▶ [Problem requirements]:
Tally the lines of the data below that contain the string "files". Give the tally and nothing else.

Start of Supplied records

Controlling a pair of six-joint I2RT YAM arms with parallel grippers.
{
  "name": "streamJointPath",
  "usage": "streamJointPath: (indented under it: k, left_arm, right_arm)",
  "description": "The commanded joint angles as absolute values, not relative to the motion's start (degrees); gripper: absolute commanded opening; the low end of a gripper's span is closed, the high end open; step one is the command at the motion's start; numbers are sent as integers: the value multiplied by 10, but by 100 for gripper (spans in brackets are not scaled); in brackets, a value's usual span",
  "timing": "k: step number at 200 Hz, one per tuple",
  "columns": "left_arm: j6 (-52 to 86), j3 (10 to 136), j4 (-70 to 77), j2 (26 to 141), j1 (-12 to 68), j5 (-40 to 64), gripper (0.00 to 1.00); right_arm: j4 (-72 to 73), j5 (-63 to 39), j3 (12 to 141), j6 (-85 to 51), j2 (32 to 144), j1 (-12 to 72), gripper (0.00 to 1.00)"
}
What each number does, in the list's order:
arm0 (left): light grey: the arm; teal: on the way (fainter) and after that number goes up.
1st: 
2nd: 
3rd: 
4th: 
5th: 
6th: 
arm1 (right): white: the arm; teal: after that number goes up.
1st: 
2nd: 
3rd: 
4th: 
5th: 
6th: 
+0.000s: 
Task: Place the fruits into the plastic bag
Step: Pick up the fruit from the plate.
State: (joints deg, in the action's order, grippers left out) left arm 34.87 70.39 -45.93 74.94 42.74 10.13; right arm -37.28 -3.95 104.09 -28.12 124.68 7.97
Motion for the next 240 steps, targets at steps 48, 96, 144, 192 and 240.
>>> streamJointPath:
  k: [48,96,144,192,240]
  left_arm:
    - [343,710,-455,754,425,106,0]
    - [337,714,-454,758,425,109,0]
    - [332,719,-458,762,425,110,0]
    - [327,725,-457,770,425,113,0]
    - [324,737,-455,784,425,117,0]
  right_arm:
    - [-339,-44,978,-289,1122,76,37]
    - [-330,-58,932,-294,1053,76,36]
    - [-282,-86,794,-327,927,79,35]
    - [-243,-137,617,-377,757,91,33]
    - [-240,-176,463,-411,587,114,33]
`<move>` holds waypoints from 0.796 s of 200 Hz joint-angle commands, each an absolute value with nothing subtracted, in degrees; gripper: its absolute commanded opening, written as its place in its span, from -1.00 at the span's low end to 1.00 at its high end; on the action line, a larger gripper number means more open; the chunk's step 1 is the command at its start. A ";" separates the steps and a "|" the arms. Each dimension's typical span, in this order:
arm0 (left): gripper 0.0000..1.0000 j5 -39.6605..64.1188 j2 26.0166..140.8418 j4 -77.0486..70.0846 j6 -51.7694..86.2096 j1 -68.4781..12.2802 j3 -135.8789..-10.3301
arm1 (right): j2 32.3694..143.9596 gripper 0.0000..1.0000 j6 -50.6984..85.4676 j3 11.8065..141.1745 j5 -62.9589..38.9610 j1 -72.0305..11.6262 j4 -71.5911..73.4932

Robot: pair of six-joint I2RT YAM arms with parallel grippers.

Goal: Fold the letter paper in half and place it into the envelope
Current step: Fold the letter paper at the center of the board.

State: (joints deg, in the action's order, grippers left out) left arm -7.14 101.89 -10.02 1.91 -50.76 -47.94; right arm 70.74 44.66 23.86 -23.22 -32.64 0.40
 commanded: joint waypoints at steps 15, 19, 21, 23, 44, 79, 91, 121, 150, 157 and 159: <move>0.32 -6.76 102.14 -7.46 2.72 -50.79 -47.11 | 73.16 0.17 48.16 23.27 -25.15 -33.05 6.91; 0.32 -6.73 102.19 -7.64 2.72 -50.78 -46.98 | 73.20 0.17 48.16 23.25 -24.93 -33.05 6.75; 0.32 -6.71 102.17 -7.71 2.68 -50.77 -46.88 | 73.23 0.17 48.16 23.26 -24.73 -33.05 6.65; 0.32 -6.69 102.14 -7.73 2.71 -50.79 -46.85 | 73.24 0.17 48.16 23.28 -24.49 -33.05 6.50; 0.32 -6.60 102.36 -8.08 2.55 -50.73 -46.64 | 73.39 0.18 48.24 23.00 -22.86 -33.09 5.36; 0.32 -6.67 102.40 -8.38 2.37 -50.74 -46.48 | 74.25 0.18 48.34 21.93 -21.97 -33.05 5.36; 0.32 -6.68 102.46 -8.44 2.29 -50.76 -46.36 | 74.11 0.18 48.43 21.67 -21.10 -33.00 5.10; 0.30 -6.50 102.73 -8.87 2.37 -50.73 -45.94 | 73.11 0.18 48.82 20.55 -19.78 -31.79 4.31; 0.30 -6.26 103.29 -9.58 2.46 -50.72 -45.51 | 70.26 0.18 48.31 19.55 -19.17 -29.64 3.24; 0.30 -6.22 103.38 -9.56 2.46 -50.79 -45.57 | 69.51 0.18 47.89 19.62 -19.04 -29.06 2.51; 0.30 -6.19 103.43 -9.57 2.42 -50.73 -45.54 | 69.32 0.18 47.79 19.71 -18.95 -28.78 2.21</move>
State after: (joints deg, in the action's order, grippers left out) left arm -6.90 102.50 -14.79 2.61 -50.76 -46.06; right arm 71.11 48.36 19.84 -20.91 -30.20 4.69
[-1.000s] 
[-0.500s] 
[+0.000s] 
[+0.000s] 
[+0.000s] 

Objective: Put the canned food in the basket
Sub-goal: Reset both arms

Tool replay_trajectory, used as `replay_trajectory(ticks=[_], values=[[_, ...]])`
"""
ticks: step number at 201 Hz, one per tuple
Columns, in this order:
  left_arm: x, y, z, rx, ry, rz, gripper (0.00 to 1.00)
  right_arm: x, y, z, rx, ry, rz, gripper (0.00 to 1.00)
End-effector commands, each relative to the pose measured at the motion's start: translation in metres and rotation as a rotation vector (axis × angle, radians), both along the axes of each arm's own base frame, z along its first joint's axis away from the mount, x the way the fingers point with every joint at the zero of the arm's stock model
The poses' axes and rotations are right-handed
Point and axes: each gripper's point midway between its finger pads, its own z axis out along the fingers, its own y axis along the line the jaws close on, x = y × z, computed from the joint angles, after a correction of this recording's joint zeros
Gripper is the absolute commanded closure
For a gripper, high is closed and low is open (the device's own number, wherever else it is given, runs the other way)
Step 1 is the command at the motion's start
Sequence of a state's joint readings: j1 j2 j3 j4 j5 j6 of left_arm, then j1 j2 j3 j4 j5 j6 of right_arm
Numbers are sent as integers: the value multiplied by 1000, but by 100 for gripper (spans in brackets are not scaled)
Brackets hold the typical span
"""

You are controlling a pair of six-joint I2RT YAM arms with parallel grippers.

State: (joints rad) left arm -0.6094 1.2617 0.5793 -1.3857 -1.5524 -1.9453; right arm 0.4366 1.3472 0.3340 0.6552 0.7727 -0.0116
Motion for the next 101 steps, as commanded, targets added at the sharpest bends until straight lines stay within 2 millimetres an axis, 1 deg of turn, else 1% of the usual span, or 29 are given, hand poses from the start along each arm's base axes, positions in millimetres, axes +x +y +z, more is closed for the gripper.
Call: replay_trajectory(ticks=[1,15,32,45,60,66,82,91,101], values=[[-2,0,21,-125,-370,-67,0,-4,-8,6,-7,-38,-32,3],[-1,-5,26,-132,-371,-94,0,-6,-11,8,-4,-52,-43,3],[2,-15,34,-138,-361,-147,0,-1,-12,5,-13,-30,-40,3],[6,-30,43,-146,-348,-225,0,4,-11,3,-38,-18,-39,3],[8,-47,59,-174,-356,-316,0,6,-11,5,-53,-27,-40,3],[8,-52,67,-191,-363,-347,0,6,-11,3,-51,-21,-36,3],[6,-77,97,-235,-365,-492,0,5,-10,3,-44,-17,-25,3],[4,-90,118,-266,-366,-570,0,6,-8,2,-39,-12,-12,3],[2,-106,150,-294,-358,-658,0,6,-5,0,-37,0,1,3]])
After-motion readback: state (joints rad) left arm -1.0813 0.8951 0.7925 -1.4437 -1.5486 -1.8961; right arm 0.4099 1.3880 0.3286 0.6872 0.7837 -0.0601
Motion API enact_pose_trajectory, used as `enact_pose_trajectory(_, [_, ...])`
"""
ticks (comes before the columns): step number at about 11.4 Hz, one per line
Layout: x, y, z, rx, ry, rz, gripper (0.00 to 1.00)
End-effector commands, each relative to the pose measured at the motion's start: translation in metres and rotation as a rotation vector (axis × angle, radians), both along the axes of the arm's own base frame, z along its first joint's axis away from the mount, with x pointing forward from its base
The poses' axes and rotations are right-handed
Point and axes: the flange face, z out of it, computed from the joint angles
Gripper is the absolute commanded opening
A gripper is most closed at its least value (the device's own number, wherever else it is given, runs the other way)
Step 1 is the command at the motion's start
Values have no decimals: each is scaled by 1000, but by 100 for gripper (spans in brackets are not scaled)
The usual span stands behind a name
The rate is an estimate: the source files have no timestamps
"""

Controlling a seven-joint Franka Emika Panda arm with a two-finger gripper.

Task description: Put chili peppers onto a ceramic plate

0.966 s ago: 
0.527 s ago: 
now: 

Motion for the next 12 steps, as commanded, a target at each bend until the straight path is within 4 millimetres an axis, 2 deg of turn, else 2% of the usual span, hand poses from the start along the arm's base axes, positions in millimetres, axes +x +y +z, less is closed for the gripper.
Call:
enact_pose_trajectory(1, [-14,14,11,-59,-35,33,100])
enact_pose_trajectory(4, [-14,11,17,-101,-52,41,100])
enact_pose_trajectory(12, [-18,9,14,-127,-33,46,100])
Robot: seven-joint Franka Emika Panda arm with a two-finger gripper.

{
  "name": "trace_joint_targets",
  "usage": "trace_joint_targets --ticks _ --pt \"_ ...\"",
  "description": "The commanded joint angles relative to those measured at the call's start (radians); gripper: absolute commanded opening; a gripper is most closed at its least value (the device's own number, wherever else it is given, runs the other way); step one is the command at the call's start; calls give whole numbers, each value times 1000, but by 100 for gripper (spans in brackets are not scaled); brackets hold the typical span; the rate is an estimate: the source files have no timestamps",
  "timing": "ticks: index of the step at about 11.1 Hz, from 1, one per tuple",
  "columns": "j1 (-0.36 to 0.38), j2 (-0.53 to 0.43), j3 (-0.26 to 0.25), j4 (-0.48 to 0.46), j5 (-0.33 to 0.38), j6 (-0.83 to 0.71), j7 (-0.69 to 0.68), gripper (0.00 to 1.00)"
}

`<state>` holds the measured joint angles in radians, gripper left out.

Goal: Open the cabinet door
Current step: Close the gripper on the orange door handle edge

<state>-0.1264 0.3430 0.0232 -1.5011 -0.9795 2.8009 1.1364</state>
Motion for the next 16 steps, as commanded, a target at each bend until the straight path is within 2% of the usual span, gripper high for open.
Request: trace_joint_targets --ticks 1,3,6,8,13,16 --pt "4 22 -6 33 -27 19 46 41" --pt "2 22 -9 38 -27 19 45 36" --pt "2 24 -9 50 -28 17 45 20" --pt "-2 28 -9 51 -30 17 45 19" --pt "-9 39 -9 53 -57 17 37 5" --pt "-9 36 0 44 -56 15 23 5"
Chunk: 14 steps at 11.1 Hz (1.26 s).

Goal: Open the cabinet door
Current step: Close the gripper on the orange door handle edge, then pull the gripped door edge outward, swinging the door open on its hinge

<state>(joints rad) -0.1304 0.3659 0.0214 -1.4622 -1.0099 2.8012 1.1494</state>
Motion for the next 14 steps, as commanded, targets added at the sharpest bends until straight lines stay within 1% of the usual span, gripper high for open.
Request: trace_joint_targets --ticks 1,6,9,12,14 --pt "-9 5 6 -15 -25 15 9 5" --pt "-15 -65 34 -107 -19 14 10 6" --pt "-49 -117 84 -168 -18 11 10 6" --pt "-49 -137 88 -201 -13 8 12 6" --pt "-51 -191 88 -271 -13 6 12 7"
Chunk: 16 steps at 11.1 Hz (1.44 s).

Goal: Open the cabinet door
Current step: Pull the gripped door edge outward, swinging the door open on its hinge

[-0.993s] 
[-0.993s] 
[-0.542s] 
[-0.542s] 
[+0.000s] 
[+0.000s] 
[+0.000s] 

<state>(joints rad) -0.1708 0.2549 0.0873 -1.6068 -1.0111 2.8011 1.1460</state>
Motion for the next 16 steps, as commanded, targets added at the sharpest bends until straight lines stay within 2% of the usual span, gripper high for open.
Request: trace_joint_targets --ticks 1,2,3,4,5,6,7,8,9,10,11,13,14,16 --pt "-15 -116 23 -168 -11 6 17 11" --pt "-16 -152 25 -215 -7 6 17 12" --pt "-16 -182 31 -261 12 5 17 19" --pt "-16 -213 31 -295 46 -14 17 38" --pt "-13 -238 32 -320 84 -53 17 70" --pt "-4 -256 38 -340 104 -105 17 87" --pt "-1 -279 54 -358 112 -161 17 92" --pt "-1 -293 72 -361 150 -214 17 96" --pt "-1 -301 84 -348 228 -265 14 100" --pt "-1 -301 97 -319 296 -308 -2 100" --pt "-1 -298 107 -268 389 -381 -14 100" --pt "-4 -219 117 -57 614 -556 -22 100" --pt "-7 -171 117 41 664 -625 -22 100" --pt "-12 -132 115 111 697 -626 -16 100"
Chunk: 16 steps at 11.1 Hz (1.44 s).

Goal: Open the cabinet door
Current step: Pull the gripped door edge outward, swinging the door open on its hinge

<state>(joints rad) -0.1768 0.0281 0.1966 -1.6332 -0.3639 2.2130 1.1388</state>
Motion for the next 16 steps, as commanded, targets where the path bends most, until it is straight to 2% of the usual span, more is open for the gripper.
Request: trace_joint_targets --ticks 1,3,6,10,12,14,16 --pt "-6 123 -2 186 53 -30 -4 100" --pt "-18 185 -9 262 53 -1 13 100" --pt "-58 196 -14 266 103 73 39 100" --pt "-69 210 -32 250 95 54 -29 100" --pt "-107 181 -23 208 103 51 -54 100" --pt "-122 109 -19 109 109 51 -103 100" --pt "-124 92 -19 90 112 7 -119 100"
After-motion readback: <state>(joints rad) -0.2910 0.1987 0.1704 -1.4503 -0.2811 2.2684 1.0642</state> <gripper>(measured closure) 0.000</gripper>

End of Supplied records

▶ [Exercise result]:
2